▶ WHAT YOU NEED TO DO
Extract each line of the data and write it out again exactly.

[Records from a data source]
════════════════

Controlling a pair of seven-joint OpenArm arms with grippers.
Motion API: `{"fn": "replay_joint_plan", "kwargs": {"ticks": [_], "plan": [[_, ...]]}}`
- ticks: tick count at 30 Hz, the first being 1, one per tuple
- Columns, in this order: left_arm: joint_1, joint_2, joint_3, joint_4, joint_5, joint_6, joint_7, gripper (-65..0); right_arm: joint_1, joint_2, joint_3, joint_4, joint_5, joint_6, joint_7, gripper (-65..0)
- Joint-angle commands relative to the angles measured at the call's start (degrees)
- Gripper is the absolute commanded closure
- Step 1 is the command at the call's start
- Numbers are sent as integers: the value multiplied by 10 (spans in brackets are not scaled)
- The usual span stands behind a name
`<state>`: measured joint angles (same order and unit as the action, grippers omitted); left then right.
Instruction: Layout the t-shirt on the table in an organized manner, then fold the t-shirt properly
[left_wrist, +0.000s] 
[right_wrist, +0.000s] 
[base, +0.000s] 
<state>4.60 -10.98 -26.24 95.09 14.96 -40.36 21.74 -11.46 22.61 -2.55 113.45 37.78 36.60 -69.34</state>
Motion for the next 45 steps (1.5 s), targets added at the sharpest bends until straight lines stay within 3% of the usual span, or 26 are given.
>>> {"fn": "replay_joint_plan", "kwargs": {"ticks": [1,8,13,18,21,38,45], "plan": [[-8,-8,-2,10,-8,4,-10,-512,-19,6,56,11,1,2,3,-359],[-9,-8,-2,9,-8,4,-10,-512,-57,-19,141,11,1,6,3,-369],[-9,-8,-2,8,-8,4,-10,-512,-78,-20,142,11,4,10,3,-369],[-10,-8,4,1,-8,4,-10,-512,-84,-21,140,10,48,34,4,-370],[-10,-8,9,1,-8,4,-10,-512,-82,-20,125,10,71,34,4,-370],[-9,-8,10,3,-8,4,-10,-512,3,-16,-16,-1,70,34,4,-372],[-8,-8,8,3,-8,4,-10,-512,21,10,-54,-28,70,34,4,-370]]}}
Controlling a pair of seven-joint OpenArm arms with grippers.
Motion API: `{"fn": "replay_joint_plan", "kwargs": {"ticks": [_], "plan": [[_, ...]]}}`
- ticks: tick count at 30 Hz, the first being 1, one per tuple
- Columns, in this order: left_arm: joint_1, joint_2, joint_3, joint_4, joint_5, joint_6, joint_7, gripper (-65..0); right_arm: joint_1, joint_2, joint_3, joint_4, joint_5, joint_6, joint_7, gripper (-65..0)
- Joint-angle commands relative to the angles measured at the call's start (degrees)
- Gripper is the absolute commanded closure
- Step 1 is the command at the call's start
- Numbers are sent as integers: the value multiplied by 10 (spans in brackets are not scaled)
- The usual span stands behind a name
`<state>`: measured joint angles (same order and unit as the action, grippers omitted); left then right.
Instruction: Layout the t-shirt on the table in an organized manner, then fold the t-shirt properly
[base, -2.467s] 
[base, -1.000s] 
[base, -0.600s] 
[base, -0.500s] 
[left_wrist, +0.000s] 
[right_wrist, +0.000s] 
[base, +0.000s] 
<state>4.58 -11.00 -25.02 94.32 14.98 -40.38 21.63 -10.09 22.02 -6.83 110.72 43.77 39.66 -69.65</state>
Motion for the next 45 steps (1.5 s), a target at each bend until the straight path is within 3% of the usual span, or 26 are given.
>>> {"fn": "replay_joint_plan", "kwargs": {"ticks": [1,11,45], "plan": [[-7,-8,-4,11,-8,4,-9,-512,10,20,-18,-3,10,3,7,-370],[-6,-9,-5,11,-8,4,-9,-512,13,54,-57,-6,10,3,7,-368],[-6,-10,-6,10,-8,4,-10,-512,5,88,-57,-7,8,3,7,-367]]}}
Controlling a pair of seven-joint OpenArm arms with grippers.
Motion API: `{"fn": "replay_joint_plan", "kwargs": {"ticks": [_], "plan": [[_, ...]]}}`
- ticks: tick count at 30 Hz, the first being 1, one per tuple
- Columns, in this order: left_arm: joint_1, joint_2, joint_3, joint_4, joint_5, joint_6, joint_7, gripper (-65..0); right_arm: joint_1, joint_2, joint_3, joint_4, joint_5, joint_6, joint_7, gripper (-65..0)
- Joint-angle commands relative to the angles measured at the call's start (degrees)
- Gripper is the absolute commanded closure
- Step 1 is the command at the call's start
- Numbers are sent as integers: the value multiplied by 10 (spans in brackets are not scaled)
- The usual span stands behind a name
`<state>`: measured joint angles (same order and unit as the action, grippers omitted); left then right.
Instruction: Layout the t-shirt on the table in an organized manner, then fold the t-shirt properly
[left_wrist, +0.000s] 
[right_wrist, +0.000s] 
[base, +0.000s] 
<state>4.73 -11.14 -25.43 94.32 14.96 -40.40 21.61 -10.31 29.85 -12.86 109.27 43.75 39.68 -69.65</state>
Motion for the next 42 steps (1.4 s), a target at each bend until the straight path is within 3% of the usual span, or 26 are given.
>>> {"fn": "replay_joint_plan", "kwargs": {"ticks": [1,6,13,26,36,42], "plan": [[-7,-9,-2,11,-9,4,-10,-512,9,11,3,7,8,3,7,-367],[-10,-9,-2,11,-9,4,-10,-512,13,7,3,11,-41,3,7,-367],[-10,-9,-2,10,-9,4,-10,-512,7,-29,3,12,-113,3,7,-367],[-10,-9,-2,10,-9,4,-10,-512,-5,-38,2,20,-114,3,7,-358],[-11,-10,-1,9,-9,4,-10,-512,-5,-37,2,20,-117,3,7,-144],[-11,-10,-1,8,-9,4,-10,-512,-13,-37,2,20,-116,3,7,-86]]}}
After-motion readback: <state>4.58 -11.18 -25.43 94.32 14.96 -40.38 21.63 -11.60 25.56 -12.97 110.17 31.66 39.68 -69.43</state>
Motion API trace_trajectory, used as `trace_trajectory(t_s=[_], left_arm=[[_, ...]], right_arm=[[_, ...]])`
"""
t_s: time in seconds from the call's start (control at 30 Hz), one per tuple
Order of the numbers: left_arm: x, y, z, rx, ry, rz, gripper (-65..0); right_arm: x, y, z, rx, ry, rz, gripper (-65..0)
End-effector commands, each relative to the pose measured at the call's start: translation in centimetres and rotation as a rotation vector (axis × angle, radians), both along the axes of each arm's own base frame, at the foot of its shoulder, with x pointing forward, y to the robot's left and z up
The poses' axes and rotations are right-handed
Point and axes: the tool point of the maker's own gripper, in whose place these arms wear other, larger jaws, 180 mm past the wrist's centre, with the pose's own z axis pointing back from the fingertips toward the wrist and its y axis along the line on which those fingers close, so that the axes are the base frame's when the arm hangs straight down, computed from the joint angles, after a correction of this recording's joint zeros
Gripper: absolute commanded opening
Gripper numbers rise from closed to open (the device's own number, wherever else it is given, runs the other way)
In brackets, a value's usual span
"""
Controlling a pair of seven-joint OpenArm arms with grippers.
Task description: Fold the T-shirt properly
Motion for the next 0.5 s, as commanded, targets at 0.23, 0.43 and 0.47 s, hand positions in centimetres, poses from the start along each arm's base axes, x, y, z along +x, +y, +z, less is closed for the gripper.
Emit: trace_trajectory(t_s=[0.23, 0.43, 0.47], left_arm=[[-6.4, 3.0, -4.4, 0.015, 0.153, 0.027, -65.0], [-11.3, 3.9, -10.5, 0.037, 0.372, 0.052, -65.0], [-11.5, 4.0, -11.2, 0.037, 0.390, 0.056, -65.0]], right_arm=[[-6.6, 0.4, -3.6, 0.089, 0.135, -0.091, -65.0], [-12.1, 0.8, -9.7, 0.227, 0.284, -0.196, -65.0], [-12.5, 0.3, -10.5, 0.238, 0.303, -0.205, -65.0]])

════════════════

▶ COMPLETED EXERCISE
Controlling a pair of seven-joint OpenArm arms with grippers.
Motion API: `{"fn": "replay_joint_plan", "kwargs": {"ticks": [_], "plan": [[_, ...]]}}`
- ticks: tick count at 30 Hz, the first being 1, one per tuple
- Columns, in this order: left_arm: joint_1, joint_2, joint_3, joint_4, joint_5, joint_6, joint_7, gripper (-65..0); right_arm: joint_1, joint_2, joint_3, joint_4, joint_5, joint_6, joint_7, gripper (-65..0)
- Joint-angle commands relative to the angles measured at the call's start (degrees)
- Gripper is the absolute commanded closure
- Step 1 is the command at the call's start
- Numbers are sent as integers: the value multiplied by 10 (spans in brackets are not scaled)
- The usual span stands behind a name
`<state>`: measured joint angles (same order and unit as the action, grippers omitted); left then right.
Instruction: Layout the t-shirt on the table in an organized manner, then fold the t-shirt properly
[left_wrist, +0.000s] 
[right_wrist, +0.000s] 
[base, +0.000s] 
<state>4.60 -10.98 -26.24 95.09 14.96 -40.36 21.74 -11.46 22.61 -2.55 113.45 37.78 36.60 -69.34</state>
Motion for the next 45 steps (1.5 s), targets added at the sharpest bends until straight lines stay within 3% of the usual span, or 26 are given.
>>> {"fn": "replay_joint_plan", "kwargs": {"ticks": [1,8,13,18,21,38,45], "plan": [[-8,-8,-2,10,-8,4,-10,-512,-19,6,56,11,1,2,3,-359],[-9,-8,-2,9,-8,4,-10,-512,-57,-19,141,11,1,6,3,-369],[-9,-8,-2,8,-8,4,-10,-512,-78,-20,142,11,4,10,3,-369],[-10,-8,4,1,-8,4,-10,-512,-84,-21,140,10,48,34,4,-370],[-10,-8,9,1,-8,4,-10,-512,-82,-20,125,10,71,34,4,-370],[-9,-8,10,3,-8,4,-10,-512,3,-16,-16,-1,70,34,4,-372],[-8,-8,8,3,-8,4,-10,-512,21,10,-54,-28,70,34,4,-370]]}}
Controlling a pair of seven-joint OpenArm arms with grippers.
Motion API: `{"fn": "replay_joint_plan", "kwargs": {"ticks": [_], "plan": [[_, ...]]}}`
- ticks: tick count at 30 Hz, the first being 1, one per tuple
- Columns, in this order: left_arm: joint_1, joint_2, joint_3, joint_4, joint_5, joint_6, joint_7, gripper (-65..0); right_arm: joint_1, joint_2, joint_3, joint_4, joint_5, joint_6, joint_7, gripper (-65..0)
- Joint-angle commands relative to the angles measured at the call's start (degrees)
- Gripper is the absolute commanded closure
- Step 1 is the command at the call's start
- Numbers are sent as integers: the value multiplied by 10 (spans in brackets are not scaled)
- The usual span stands behind a name
`<state>`: measured joint angles (same order and unit as the action, grippers omitted); left then right.
Instruction: Layout the t-shirt on the table in an organized manner, then fold the t-shirt properly
[base, -2.467s] 
[base, -1.000s] 
[base, -0.600s] 
[base, -0.500s] 
[left_wrist, +0.000s] 
[right_wrist, +0.000s] 
[base, +0.000s] 
<state>4.58 -11.00 -25.02 94.32 14.98 -40.38 21.63 -10.09 22.02 -6.83 110.72 43.77 39.66 -69.65</state>
Motion for the next 45 steps (1.5 s), a target at each bend until the straight path is within 3% of the usual span, or 26 are given.
>>> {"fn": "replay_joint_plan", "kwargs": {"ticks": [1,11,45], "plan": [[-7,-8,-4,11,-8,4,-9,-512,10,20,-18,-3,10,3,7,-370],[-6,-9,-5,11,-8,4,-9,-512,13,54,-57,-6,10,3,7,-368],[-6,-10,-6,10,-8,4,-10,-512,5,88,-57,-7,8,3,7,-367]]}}
Controlling a pair of seven-joint OpenArm arms with grippers.
Motion API: `{"fn": "replay_joint_plan", "kwargs": {"ticks": [_], "plan": [[_, ...]]}}`
- ticks: tick count at 30 Hz, the first being 1, one per tuple
- Columns, in this order: left_arm: joint_1, joint_2, joint_3, joint_4, joint_5, joint_6, joint_7, gripper (-65..0); right_arm: joint_1, joint_2, joint_3, joint_4, joint_5, joint_6, joint_7, gripper (-65..0)
- Joint-angle commands relative to the angles measured at the call's start (degrees)
- Gripper is the absolute commanded closure
- Step 1 is the command at the call's start
- Numbers are sent as integers: the value multiplied by 10 (spans in brackets are not scaled)
- The usual span stands behind a name
`<state>`: measured joint angles (same order and unit as the action, grippers omitted); left then right.
Instruction: Layout the t-shirt on the table in an organized manner, then fold the t-shirt properly
[left_wrist, +0.000s] 
[right_wrist, +0.000s] 
[base, +0.000s] 
<state>4.73 -11.14 -25.43 94.32 14.96 -40.40 21.61 -10.31 29.85 -12.86 109.27 43.75 39.68 -69.65</state>
Motion for the next 42 steps (1.4 s), a target at each bend until the straight path is within 3% of the usual span, or 26 are given.
>>> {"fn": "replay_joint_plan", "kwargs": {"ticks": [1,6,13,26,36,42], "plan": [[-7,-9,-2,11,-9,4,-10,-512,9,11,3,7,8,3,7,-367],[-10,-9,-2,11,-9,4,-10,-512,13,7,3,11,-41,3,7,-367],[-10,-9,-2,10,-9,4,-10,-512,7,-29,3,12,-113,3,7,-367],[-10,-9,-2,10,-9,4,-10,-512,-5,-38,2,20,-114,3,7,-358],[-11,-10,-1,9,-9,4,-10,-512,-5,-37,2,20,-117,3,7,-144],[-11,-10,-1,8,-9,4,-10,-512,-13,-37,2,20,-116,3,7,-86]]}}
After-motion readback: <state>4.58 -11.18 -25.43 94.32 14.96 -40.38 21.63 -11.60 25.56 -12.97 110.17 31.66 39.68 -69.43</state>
Motion API trace_trajectory, used as `trace_trajectory(t_s=[_], left_arm=[[_, ...]], right_arm=[[_, ...]])`
"""
t_s: time in seconds from the call's start (control at 30 Hz), one per tuple
Order of the numbers: left_arm: x, y, z, rx, ry, rz, gripper (-65..0); right_arm: x, y, z, rx, ry, rz, gripper (-65..0)
End-effector commands, each relative to the pose measured at the call's start: translation in centimetres and rotation as a rotation vector (axis × angle, radians), both along the axes of each arm's own base frame, at the foot of its shoulder, with x pointing forward, y to the robot's left and z up
The poses' axes and rotations are right-handed
Point and axes: the tool point of the maker's own gripper, in whose place these arms wear other, larger jaws, 180 mm past the wrist's centre, with the pose's own z axis pointing back from the fingertips toward the wrist and its y axis along the line on which those fingers close, so that the axes are the base frame's when the arm hangs straight down, computed from the joint angles, after a correction of this recording's joint zeros
Gripper: absolute commanded opening
Gripper numbers rise from closed to open (the device's own number, wherever else it is given, runs the other way)
In brackets, a value's usual span
"""
Controlling a pair of seven-joint OpenArm arms with grippers.
Task description: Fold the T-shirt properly
Motion for the next 0.5 s, as commanded, targets at 0.23, 0.43 and 0.47 s, hand positions in centimetres, poses from the start along each arm's base axes, x, y, z along +x, +y, +z, less is closed for the gripper.
Emit: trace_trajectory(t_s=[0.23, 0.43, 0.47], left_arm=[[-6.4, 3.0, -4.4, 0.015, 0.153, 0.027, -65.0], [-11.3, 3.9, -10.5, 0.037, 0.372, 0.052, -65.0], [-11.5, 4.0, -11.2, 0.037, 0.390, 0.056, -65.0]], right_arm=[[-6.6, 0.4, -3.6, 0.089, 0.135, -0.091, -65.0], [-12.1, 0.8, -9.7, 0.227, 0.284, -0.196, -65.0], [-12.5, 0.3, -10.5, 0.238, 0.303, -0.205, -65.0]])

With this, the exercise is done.